Al di là della polemica, restano i fatti: l’ingenuità di Palomino in occasione del primo rigore e il fallo di de Roon a fine partita. Il giallo ricevuto dall’olandese, già diffidato, costringerà Gasperini a fare ulteriormente i conti con la carenza di uomini a centrocampo, disponendo dei soli Freuler e Pasalic. E proprio la coperta corta rischia di diventare un serio grattacapo, l’Atalanta è impegnata su più fronti e la linea mediana resta limitata.

Muriel, garanzia-gol

Di garanzie, invece, Gasperini continua a raccoglierne in attacco. Martedì sera a Manchester servirà tutto ciò che ha funzionato nel primo tempo: Muriel, per esempio. L’infortunio di Zapata con la Nazionale – fuori per tre settimane – aveva letteralmente fatto infuriare Gasperini. La doppietta dell’ex Fiorentina è quello che ci voleva per non sentire la mancanza del suo capocannoniere numero uno: “Luis ha avuto problemi, prima al ginocchio poi con la tonsillite, ma era partito molto bene. Trovando continuità, in quel ruolo può dire la sua”.

Immobile: “Nel primo tempo abbiamo fatto pena”

La Lazio, dal canto suo, non ha cercato alibi. “Nel primo tempo abbiamo fatto pena”. Punto. L’analisi di Ciro Immobile – autore di una doppietta – dopo il triplice fischio è cruda, quasi brutale. Il primo tempo è tutto da dimenticare, non c’è nulla di buono a cui aggrapparsi. “Li avrei cambiati tutti, se avessi potuto”, commenta Inzaghi. Con un sospiro di sollievo: il bicchiere, dopo una reazione così, non può che essere mezzo pieno. Anche se la tendenza a buttare 45 minuti di partita non è una pratica inusuale, dalle parti di Formello. Lo scorso anno ha contribuito ad affondare i sogni di Champions League.

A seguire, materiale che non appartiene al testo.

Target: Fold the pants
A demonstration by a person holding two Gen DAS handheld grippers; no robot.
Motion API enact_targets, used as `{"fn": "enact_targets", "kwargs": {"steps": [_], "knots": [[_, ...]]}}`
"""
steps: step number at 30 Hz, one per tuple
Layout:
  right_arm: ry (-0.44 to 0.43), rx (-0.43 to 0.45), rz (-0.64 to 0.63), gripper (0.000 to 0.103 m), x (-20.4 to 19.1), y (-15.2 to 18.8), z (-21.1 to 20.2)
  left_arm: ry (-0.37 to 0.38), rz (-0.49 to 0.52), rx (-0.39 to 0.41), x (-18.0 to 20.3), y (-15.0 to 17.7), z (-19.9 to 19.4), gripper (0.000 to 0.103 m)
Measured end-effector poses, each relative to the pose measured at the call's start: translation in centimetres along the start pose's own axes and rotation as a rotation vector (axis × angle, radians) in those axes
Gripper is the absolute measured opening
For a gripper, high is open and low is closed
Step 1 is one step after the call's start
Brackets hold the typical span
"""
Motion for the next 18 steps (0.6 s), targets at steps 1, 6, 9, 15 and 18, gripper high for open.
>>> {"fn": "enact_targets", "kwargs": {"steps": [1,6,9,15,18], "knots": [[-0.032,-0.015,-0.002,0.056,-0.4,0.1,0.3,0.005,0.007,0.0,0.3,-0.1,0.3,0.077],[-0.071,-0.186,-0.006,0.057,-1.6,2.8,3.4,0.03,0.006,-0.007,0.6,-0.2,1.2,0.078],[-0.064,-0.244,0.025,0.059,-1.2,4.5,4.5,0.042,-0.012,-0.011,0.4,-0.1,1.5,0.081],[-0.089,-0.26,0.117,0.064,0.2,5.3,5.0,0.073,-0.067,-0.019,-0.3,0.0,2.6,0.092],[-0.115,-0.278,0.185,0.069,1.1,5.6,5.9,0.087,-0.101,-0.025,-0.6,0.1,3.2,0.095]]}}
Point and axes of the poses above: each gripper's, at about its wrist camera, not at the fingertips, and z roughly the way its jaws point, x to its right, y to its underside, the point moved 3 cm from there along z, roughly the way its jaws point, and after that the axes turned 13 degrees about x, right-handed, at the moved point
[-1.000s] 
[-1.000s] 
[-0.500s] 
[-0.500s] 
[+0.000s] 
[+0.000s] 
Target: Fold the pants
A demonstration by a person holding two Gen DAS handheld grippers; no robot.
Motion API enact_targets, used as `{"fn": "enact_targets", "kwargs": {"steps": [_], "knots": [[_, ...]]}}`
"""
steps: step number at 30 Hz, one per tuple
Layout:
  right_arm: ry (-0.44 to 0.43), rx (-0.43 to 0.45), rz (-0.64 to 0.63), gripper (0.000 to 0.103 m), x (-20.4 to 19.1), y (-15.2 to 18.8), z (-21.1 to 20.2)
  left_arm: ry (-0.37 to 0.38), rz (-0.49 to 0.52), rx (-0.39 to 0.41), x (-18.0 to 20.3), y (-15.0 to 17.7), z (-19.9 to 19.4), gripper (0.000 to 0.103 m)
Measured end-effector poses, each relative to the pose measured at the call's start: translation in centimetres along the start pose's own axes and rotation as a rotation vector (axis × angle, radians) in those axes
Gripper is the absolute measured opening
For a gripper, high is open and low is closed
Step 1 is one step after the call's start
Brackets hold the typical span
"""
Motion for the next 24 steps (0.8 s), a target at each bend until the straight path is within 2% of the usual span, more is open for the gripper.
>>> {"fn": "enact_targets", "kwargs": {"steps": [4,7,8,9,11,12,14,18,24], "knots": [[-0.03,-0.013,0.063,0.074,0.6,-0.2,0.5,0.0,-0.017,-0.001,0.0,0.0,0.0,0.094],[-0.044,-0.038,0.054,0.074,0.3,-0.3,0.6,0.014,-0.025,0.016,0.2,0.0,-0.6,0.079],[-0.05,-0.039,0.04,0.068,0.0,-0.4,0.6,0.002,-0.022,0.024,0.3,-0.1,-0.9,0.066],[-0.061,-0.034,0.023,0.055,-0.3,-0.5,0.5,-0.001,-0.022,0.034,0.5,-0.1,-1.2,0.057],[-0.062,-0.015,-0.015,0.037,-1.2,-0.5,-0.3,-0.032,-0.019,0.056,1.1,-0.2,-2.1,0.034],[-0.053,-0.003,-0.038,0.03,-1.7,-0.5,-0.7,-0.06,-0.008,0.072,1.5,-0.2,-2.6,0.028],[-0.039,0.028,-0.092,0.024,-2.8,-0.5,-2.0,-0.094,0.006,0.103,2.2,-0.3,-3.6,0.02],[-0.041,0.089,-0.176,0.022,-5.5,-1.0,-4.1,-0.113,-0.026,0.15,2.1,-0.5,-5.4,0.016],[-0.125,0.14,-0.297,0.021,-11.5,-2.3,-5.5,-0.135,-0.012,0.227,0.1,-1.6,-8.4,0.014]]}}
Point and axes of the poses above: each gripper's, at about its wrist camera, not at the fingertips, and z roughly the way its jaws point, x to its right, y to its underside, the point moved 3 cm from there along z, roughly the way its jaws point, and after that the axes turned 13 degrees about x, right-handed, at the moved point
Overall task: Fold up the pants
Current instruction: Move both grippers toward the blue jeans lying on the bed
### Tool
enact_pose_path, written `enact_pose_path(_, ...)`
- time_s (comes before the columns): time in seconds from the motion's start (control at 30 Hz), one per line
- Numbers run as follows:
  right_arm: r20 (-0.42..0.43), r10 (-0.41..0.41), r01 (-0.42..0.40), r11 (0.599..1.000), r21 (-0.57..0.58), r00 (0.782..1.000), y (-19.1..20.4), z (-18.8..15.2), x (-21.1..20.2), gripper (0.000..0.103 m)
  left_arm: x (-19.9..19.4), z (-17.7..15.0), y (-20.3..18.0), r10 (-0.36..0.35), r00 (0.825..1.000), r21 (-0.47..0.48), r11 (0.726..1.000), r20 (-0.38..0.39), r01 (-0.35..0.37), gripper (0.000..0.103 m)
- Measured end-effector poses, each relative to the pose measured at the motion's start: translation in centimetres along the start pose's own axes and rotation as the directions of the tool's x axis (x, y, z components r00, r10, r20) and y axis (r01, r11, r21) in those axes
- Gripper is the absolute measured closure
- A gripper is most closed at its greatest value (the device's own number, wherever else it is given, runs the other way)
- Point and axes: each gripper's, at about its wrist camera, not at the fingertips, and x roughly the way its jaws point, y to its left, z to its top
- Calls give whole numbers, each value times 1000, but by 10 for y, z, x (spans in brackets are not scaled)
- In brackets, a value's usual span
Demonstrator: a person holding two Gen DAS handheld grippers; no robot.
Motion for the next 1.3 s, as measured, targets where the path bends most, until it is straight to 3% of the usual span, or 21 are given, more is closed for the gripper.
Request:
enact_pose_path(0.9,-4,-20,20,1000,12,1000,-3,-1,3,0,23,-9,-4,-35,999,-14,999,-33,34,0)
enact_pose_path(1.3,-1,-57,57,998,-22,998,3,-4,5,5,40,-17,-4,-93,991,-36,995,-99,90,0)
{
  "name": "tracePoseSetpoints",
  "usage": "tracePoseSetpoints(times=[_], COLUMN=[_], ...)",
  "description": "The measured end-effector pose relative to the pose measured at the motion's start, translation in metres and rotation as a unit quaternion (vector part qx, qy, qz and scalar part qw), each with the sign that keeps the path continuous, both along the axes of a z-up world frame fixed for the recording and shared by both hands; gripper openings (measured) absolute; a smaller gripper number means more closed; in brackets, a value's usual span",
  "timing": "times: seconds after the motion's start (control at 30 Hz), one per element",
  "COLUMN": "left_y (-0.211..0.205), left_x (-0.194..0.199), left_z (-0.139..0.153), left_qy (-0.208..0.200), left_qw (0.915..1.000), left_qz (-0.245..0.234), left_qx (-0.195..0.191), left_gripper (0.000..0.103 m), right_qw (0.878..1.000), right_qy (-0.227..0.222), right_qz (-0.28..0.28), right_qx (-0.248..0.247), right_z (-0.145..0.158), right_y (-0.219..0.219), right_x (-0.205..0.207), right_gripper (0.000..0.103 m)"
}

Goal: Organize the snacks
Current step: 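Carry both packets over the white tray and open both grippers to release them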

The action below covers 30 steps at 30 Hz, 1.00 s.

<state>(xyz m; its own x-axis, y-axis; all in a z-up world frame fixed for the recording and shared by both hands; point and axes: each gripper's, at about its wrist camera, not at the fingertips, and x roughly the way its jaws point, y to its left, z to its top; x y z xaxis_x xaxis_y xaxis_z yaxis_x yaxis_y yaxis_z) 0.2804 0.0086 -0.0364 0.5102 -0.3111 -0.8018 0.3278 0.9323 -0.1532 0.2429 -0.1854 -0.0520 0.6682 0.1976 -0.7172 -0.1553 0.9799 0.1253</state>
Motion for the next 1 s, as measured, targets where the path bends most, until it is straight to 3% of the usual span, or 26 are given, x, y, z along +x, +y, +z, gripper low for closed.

Ripetere lo stesso errore sarebbe imperdonabile. L’impronta più aggressiva nella ripresa ha fatto il suo: la prova di carattere è ciò da cui ripartire. Anche perché, una sconfitta – dopo la strigliata di Lotito in settimana – avrebbe reso il clima più pesante del dovuto. “Bravi i miei ragazzi per questa grande reazione”, sottolinea Inzaghi. Perché il tempo scorre veloce anche a Roma: giovedì c’è il Celtic. Con tre competizioni, non c’è tempo per pensare al passato.